Sur ma Stratocaster ou ma Dobro, trop immodeste pour me croire capable d'originalité, j'ai la prétention inouie d'imaginer que je ne singe pas si mal que cela, et sans fausses notes, les madrés tricoteurs de riffs, bluesmen dingos et autres demeurés du pub-rock et du rythm'n blues. (Dans le genre des videos ci-dessous : de Little Bob, incurable péché de jeunesse !, aux écossais Nimmo Brothers, découverts l'autre jour ou encore Mason Rack Band, autant de ringards"old school" certes ! mais qui ne donnent pas, eux, dans la vomitive bluette des goûts contemporains !)

Cioran savait pianoter une machine-à-écrire, sur laquelle il se défoulait comme personne. Mais on ne peut certes pratiquer cet engin toute la sainte journée, surtout quand on est le roi du bref et du laconique. Ainsi allait-il se venger sur la plomberie de la mansarde ou sur la chasse  des chiottes du palier.

Moi, je ne lui aurais pas offert une télé pour distraire son cafard des heures trop creuses.

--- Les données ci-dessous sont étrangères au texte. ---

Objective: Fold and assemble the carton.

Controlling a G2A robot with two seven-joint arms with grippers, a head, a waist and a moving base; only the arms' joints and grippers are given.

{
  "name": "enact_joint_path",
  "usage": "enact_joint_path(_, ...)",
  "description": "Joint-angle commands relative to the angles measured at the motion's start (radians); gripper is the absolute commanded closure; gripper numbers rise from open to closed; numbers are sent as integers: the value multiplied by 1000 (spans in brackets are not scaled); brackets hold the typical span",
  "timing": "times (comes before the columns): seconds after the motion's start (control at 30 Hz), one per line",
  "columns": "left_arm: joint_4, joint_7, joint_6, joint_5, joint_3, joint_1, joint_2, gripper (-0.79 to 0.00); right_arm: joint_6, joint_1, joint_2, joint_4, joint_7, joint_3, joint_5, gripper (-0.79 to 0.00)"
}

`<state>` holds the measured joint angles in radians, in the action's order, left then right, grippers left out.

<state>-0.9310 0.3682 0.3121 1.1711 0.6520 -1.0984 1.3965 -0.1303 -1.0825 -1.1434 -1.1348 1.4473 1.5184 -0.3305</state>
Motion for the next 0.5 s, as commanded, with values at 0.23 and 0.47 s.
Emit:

Mais une Stratocaster, un ampli Vox et des disques de Johnny Winter, Buddy Guy, Little Bob Story ou Doctor Feelgood.

Ah ! Imaginer Cioran se lançant à fond dans One way out, Black Betty ou Don't let me be misunderstood Avec, comme batteur, sa bête noire : la voisine nonagénaire du dessous, qui tape frénétiquement son plafond avec le manche à balai !
L. W.-O.







3 commentaires:

nosconsolations a dit…

Hier soir, pendant le cours de maths de la fille de ma compagne, donné par mon neveu, nous sirotions ma chérie et moi un petit Ventoux AOC quand, soudain, elle me rappelait les quelques travaux qu'il me reste à faire dans la maison avant de m'éclipser. J'eus alors lâchement recours à ce texte sur Cioran et le bricolage. Nous n'avions pas autant ri depuis mon imitation de Claude François, au lit, un soir du printemps dernier. Les jeunes étudiants étaient décontenancés (j'ai peur qu'ils ignorent qui est Cioran) et ma mie d'en conclure : Je suis heureuse que tu ne sois pas bricoleur ! Merci LWO !

Pierre Amigon a dit…

Apparemment vous lisez, ce qui est déjà loin de ne rien faire.
Cordialement,
p.

Unknown a dit…

Excellent de drôlerie et de lucidité sur la vacuité des choses . Notre cerveau est clairement le manège qui donne le plus de sensations si l on s y attele ( et c'est gratis en plus ).
Merci encore, cela faisait un moment que je n avais pas lu quelque chose écrit par quelqu un d autre qu un abruti.